Suboxone addicts say the drug changed their lives by allowing them to start working again, reunite with siblings and parents and in some cases regain children lost because of neglect charges.
Jane Schatz became addicted to Oxycodone after a car accident two years ago, losing her 9-year-old son because she couldn’t care for him. The Suboxone she has received through SelfRefind’s Frankfort clinic has allowed her to beat her addiction and regain her son. But the unemployed woman always worries about coming up with the $400 monthly cost of her office visits.
“I’m scared to go off it,” said Jane Schatz, 42, of Flemingsburg, Ky. “I still feel like I need that right now.”
The U.S. Drug Enforcement Administration says seizures of illegal doses of buprenorphine in 2011 were nearly eight times those in 2006. The national Drug Abuse Warning Network says the number of emergency department visits associated with nonmedical use of buprenorphine more than tripled from 2006.
Yet Suboxone’s legal use is also growing. Minnesota-based Hazelden, one of the country’s largest private drug and alcohol treatment centers, announced a medication-assisted program in October that includes Suboxone, citing the growing painkiller epidemic.
Neither Tennessee nor Kentucky regulate Suboxone clinics, but the director of Kentucky’s state health department’s substance abuse division said the clinics, with their focus on treatment, are a far cry from pill mills.
“It’s the difference between oranges and orangutans,” said Jeff Jamar of Kentucky’s Department of Behavioral Health, Developmental and Intellectual Disabilities.
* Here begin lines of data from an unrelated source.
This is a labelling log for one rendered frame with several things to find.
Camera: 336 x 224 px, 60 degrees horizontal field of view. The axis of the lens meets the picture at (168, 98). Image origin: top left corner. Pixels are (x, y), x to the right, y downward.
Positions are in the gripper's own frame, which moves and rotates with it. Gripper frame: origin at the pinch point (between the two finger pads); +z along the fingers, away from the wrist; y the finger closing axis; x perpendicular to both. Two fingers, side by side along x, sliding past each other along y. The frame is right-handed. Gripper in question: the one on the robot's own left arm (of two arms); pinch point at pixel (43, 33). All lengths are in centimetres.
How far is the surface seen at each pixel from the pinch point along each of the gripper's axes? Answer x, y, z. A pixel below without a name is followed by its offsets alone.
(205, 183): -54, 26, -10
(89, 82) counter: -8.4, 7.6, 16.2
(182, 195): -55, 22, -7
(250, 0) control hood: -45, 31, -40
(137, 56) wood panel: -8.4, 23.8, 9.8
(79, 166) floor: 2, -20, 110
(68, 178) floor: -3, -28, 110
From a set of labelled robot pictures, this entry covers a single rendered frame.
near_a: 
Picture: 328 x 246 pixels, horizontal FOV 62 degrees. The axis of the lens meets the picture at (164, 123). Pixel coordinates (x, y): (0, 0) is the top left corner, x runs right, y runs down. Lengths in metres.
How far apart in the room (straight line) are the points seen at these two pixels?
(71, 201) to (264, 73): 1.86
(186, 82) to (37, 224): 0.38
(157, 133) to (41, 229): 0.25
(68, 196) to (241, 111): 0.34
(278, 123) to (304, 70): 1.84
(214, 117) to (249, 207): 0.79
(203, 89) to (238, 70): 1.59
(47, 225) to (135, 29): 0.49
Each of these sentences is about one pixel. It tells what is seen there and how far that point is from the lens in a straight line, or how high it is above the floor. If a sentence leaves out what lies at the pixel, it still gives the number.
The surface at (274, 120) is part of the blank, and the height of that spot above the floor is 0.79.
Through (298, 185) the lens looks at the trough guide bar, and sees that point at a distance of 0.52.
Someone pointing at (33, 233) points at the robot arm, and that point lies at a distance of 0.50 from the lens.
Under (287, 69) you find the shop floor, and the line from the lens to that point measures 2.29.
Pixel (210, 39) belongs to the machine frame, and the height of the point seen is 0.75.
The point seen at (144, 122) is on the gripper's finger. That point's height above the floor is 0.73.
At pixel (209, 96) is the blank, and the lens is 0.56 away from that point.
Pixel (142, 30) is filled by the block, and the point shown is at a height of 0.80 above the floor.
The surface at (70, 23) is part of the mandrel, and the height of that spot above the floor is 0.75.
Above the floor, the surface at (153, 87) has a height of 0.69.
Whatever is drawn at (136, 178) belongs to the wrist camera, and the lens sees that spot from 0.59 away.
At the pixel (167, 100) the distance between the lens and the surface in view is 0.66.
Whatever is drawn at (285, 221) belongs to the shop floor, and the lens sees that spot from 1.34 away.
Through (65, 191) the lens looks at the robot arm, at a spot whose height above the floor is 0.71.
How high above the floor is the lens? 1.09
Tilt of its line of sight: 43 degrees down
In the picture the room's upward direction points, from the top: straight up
SelfRefind screens potential patients through calls and an intake process, then starts addicts on short-term doses and requires them to stay sober to increase the length of a prescription. SelfRefind helps patients reduce the strength of the prescription over time, and cuts the cost of the prescription in half for patients who stay sober for more than 18 months.
“If a patient is doing well and sober, we look at other factors — are they employed, are they taking care of their family and their home, have they stopped breaking the law?” McCarthy said. “If the answer to all that is yes and we consider them a success to recover, why force them off?”